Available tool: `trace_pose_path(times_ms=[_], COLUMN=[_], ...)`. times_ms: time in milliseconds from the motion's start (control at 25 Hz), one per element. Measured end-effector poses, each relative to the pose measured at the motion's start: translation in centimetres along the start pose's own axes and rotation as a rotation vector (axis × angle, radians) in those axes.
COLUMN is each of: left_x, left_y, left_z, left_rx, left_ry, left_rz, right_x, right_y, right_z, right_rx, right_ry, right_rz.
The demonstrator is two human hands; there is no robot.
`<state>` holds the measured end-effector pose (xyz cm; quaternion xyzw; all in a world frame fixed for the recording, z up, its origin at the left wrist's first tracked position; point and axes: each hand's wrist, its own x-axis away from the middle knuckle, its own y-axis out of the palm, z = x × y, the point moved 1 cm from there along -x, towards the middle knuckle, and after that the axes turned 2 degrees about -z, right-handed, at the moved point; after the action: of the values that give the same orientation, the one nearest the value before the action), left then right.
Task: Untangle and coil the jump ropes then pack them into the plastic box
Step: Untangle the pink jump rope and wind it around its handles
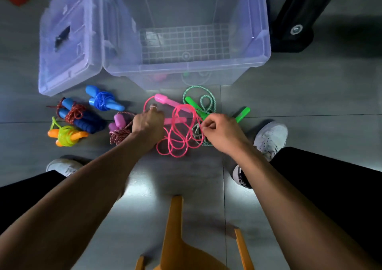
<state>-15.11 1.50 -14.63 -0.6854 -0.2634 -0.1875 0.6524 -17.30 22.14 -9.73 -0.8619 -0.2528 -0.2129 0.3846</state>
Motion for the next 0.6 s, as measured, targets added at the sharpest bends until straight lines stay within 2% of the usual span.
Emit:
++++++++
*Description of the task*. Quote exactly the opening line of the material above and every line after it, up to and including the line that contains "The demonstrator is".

*Answer space*.
Available tool: `trace_pose_path(times_ms=[_], COLUMN=[_], ...)`. times_ms: time in milliseconds from the motion's start (control at 25 Hz), one per element. Measured end-effector poses, each relative to the pose measured at the motion's start: translation in centimetres along the start pose's own axes and rotation as a rotation vector (axis × angle, radians) in those axes.
COLUMN is each of: left_x, left_y, left_z, left_rx, left_ry, left_rz, right_x, right_y, right_z, right_rx, right_ry, right_rz.
The demonstrator is two human hands; there is no robot.

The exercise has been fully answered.